Karikatürlere baktığınızda birey değil de kalabalıklar var.

"Bunlar ayrı bir şeydiler, daha önce yapılan karikatürlere benzemiyorlardı. Zaten Yürüyenler'i ilk sergilediğimde onlara karikatür de diyememiş, başka bir söz aramıştım. Mizahın sevdiğim bir tanımı olan "Gülen Düşünce"nin kısaltılmışı saydığım "Güldüşün" tanımlamasını kullanmıştım. Dosyada biriken çizimlere baktıkça onların farklı olduklarını görüyordum. Daha önce bireylerin bir araya gelmesiyle resmediliyordu. Yürüyenlerde ise sanki birey yoktu, bireylerden oluşan topluluk yerine ayrı bir varlık seziliyordu. Sokakta da kâğıtta da bireysel kimlik belirtmez, konumları ve eylemleriyle sınıfsal bir kimlik gösterir sadece. Dolayısıyla çizimlerde kimlik ifade aracı olan yüze ihtiyaç yoktur, cinsiyet ayrımı da yoktur."

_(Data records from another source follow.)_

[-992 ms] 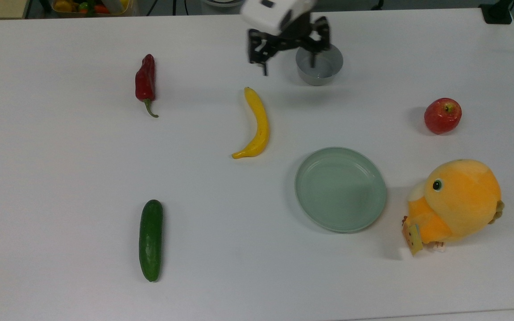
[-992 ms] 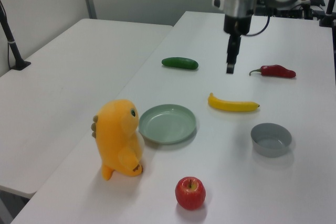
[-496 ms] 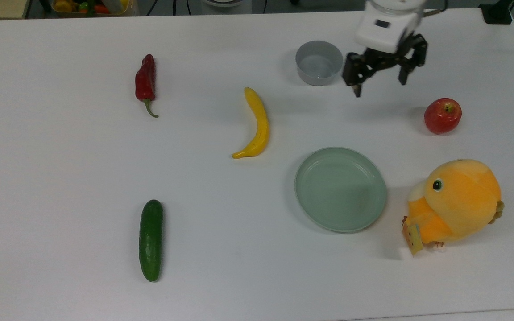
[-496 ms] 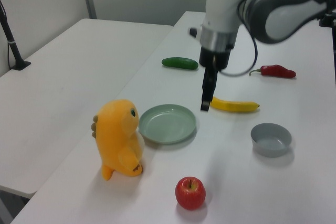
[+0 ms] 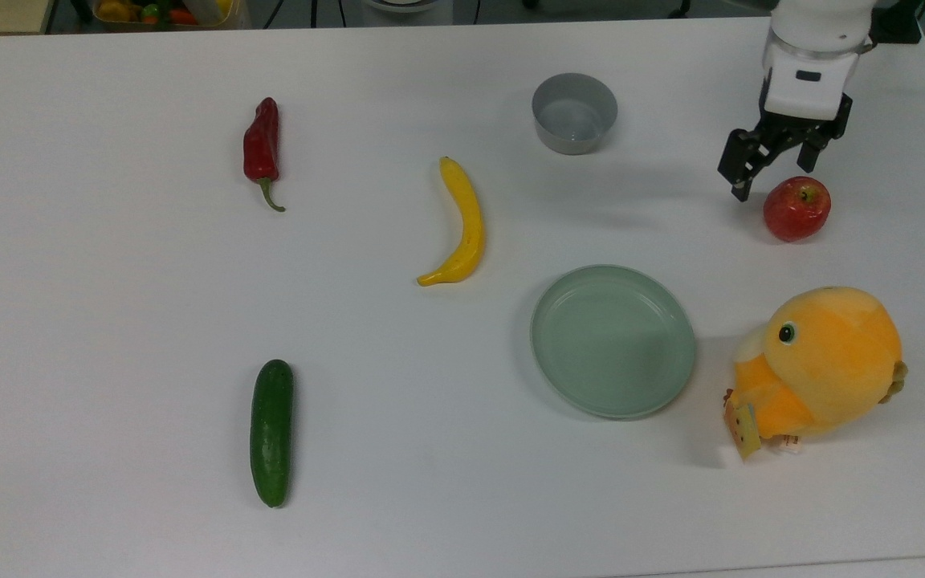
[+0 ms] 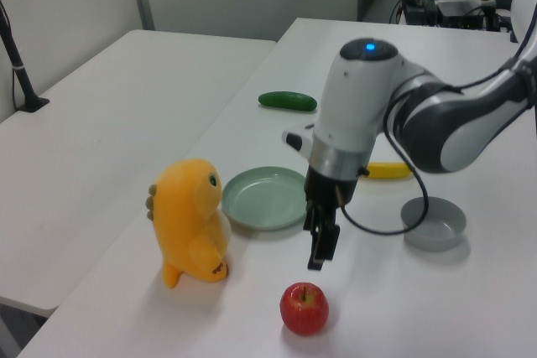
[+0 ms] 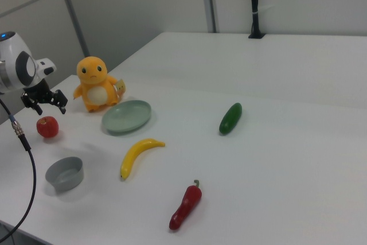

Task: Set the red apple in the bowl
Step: 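Lower the gripper around the red apple and close it, then lift the red apple and carry it over the grey bowl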

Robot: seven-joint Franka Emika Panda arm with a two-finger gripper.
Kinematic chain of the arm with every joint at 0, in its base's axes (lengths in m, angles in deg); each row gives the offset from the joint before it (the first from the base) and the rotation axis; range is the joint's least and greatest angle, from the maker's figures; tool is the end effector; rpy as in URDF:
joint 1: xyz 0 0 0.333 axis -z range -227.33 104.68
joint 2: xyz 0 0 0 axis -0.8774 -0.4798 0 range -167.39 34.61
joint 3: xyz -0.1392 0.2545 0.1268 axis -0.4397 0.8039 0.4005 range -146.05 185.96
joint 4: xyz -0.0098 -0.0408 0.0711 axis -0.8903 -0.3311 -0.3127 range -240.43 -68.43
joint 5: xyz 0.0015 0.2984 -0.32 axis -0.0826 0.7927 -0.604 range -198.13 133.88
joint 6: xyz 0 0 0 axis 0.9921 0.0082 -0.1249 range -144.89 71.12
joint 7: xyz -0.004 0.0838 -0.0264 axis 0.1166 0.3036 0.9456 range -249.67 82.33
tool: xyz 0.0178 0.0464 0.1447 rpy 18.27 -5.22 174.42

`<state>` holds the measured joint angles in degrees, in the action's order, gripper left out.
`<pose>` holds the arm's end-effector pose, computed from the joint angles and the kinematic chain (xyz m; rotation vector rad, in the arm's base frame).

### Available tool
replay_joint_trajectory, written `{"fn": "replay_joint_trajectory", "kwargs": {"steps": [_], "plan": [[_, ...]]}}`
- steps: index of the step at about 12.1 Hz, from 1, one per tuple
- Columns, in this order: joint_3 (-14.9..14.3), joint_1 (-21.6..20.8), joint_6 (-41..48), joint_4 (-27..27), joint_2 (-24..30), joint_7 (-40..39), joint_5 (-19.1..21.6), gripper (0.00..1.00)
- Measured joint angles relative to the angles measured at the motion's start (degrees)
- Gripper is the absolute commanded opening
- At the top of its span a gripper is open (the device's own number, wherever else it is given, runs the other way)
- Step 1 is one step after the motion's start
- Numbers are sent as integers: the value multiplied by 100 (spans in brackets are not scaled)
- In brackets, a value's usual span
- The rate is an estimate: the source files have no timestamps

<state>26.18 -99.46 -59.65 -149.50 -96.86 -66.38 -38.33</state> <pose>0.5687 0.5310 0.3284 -2.9272 -0.7621 -0.3590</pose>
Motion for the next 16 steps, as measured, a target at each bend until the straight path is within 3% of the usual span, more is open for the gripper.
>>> {"fn": "replay_joint_trajectory", "kwargs": {"steps": [5, 14, 15, 16], "plan": [[12, -226, -465, 403, -633, 21, -348, 100], [176, -268, -477, 577, -817, 64, -547, 99], [215, -268, -477, 577, -880, 74, -638, 26], [260, -268, -477, 578, -935, 88, -736, 0]]}}
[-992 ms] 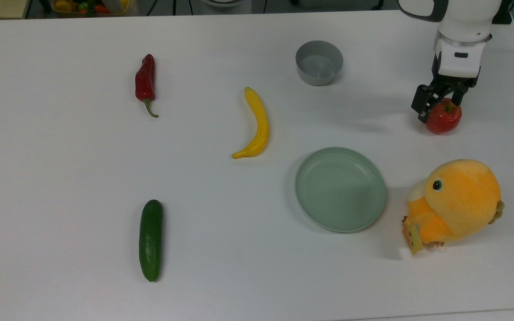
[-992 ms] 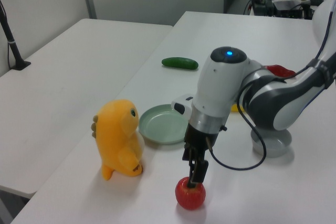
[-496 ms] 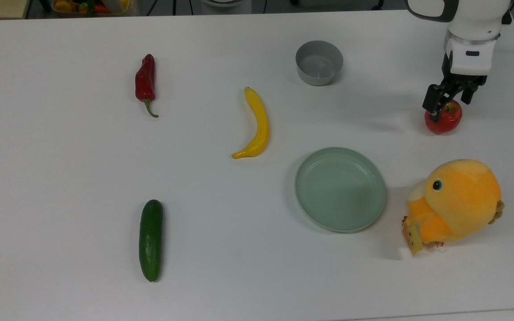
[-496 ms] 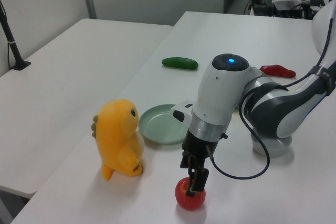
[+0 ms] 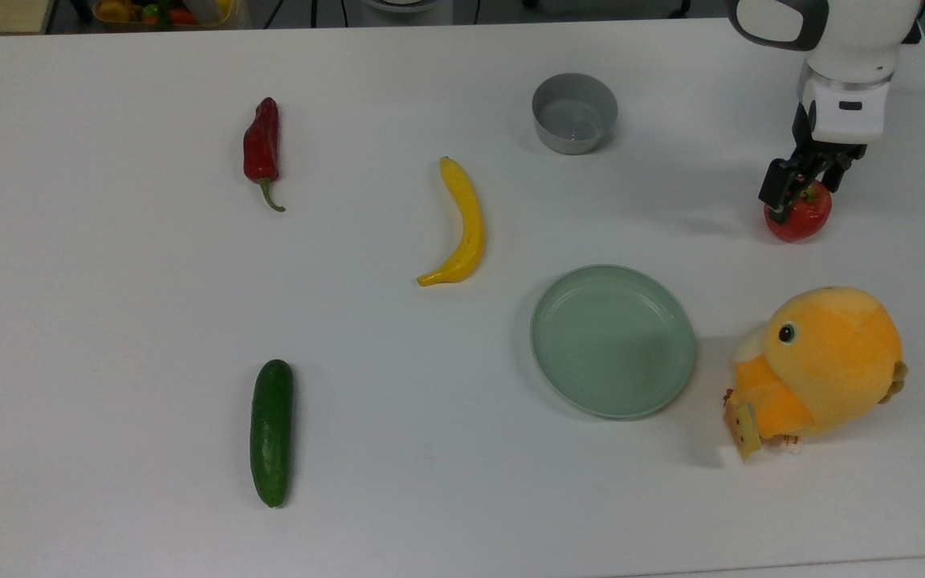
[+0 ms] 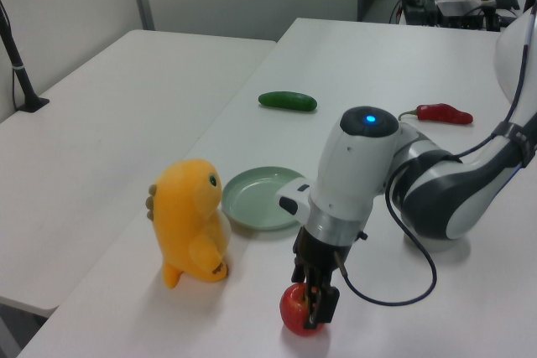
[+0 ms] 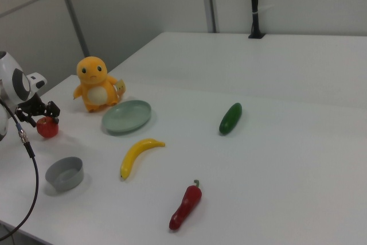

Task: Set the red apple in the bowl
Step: 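Lift the red apple and carry it over the grey bowl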

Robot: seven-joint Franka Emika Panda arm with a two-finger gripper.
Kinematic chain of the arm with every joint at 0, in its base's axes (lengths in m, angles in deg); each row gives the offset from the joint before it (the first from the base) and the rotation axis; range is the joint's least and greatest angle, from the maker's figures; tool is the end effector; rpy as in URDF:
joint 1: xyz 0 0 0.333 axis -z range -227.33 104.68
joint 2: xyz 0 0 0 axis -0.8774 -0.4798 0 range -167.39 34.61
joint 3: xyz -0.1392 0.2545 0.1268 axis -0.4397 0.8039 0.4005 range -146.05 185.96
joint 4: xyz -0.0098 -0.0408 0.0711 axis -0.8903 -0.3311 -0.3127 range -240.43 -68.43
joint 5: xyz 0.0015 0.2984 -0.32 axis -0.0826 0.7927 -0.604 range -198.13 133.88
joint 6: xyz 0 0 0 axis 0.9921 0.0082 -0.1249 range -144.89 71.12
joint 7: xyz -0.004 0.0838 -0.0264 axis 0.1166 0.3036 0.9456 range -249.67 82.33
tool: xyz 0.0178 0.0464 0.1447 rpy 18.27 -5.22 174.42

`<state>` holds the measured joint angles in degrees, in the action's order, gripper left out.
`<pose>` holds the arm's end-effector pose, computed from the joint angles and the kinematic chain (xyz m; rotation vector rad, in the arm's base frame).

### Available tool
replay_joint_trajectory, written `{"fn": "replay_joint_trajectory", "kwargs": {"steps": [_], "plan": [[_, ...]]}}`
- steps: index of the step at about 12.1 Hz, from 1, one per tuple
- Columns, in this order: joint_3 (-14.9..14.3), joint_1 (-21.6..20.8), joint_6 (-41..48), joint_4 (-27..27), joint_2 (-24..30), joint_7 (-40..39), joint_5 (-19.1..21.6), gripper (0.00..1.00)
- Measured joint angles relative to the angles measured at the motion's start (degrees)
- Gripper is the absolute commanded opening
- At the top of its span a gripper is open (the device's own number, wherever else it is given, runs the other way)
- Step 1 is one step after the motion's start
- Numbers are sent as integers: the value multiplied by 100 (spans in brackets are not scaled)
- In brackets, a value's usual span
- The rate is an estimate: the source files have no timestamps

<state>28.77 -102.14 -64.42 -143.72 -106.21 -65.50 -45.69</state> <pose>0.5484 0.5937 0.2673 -2.8811 -0.9592 -0.4368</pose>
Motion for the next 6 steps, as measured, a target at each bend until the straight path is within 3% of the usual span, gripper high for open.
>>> {"fn": "replay_joint_trajectory", "kwargs": {"steps": [6], "plan": [[33, 37, 0, 90, -21, 190, -199, 3]]}}
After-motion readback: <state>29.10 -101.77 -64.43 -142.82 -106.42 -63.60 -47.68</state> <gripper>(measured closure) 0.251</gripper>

"Yürüyenler" ilk kez, Türkiye Milli Gençlik Teşkilatı'nın aylık düşün sanat dergisi olan Gençlik Dergisi'nin 30 Temmuz 1965 tarihli sayısında basılmış. Derginin bir sonraki sayısında ise Yürüyenler kapak olmuş. Tan Oral, Yürüyenler'i sergilemeye karar verince çizimlerinin bir kısmını alarak yollara düşmüş: "Yirmi kadar taze çizimle İstanbul'dan Bandırma'ya vapur ile yola çıktım. Erdek'e büyük güven duyguları içinde vardım. Cumhuriyet Meydanı'nın tam ortasında bulunan büyük çınar ağaçlarının gölgesinde yere, üçer metre aralıklarla bir üçgen yapacak biçimde üç adet ahşap direk diktim. Üst yanlarından birbirlerine ikişer tane enli tahta ile göz hizasında bağladım onları. Böylece üstlerine çizimlerimi kolayca asabileceğim dokuz metre uzunluğunda, çevresi dolaşılabilen bir sergi alanı elde ettim. En başa serginin adını ve Gençlik Dergisi'ne verdiğim açıklamamı koydum."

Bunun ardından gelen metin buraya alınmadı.